How Computers See Color 

The following components work together to create color on your computer:

1. The computer hardware on the motherboard
In the simplest terms, deep inside your computer is a "brain." It may or may not be able to see and recreate accurate colors.

2. Graphic cards or video cards/boards
You may have a graphic card or video card/board installed. If so, this helps your computer to see better colors and more colors. (Note: This is built into all Macintosh computers.)

3. Your monitor
There are several factors that may cause color distortions:

Old monitors can be burning out. For example, the mechanics that generate the color green may be weakening.

Cheap monitors deliver terrible color. You get what you pay for.  A monitor that costs less than $100 (US), may have poor color accuracy.

Anti-glare screens lower the radiant emissions and this affects the colors generated on your monitor. Colors will appear darker than the actual color and you may see a grey haze over the whole monitor screen (similar to how colors appear when wearing sunglasses). A better solution is placing your monitor away from glare sources. This will give you better color and optimum visual conditions. Regarding electromagnetic field emissions, it is represented that good monitors are properly shielded and that emissions are restrained to the sides and back.
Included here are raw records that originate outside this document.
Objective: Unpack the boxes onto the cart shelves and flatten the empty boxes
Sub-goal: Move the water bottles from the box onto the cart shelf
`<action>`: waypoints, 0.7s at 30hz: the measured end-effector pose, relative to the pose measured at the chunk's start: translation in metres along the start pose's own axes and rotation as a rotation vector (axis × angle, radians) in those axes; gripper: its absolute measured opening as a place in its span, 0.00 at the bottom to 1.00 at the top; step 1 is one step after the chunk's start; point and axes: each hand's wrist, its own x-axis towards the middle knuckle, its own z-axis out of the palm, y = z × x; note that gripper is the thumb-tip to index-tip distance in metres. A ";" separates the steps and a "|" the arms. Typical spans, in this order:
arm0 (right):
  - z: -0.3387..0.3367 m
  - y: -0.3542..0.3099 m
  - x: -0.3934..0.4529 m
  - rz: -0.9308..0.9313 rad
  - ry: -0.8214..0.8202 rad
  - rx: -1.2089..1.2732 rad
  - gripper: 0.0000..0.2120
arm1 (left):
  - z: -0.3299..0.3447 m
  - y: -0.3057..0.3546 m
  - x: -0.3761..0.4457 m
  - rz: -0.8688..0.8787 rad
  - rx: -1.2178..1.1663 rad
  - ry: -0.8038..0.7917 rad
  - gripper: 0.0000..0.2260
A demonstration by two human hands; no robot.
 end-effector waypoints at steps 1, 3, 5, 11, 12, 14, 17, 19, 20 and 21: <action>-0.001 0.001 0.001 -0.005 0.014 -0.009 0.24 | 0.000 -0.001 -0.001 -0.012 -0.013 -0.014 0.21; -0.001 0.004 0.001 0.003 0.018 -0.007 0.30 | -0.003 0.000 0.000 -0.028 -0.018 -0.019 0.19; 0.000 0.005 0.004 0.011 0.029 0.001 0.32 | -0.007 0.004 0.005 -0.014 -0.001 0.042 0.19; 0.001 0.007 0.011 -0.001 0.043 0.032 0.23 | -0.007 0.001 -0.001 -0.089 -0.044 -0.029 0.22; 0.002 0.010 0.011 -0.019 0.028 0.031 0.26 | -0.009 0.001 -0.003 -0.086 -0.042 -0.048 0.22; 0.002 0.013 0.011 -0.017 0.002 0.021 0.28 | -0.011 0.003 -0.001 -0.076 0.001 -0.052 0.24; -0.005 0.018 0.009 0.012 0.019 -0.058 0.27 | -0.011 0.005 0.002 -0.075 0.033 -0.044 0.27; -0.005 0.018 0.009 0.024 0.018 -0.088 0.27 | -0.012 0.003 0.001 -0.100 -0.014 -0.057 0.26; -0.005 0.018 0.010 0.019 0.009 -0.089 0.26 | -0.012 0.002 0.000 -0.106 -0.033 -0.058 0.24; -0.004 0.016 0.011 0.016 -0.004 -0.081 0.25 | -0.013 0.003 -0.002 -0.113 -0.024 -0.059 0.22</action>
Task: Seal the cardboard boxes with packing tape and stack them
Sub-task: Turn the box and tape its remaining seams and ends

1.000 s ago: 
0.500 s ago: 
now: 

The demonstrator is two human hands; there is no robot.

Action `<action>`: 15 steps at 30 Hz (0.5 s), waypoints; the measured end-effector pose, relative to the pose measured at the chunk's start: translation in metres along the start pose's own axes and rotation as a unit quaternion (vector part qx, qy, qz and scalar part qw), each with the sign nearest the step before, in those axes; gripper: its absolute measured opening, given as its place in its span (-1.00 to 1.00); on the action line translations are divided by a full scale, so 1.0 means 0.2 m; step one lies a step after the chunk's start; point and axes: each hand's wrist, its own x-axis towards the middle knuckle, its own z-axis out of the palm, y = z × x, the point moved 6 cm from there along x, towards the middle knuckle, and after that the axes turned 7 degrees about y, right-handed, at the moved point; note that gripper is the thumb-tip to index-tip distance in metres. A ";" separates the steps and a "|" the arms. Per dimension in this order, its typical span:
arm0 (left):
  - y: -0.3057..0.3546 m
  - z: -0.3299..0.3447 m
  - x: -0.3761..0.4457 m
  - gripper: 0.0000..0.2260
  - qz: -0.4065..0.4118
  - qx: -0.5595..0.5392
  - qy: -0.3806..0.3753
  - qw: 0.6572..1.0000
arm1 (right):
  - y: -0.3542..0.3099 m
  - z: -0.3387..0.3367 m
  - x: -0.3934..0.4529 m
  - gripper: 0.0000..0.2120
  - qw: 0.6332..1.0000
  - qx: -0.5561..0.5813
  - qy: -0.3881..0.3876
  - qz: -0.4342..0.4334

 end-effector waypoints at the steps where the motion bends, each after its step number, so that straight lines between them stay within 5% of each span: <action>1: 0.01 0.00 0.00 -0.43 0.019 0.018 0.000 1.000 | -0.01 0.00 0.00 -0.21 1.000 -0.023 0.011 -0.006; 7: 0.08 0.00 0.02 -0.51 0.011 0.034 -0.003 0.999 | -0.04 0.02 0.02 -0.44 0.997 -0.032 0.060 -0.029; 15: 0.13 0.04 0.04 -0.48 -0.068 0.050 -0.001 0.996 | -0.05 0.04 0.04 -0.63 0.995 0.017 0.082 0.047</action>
The validity of these reports is subject to further questioning.

Therefore, the monitor can be the major cause of good or bad color ... or the monitor can be part of the combination of several components that creates good or bad color. In other words, if you have a good video card, good operating system software, and good application software, a bad monitor can still create inaccurate colors. And even if you have a fantastic monitor, the other components can still create bad colors. So you're looking at a case-by-case kind of situation.


4. The web browser (Firefox, Explorer, Safari etc.)
Consider the browser to be the messenger who delivers the colored graphics to your computer.

At the present time, most web browsers support graphic file formats that contain essential information about color (such as PNG).  The past standard (which is still valid for full accessibility) is the 216 web-safe color palette that is based on the colors that are known to exist in the color vocabulary of all computers (from 8 bit and up). See the 216 color palette below. You may also download the graphic and enlarge it to see each separate color square.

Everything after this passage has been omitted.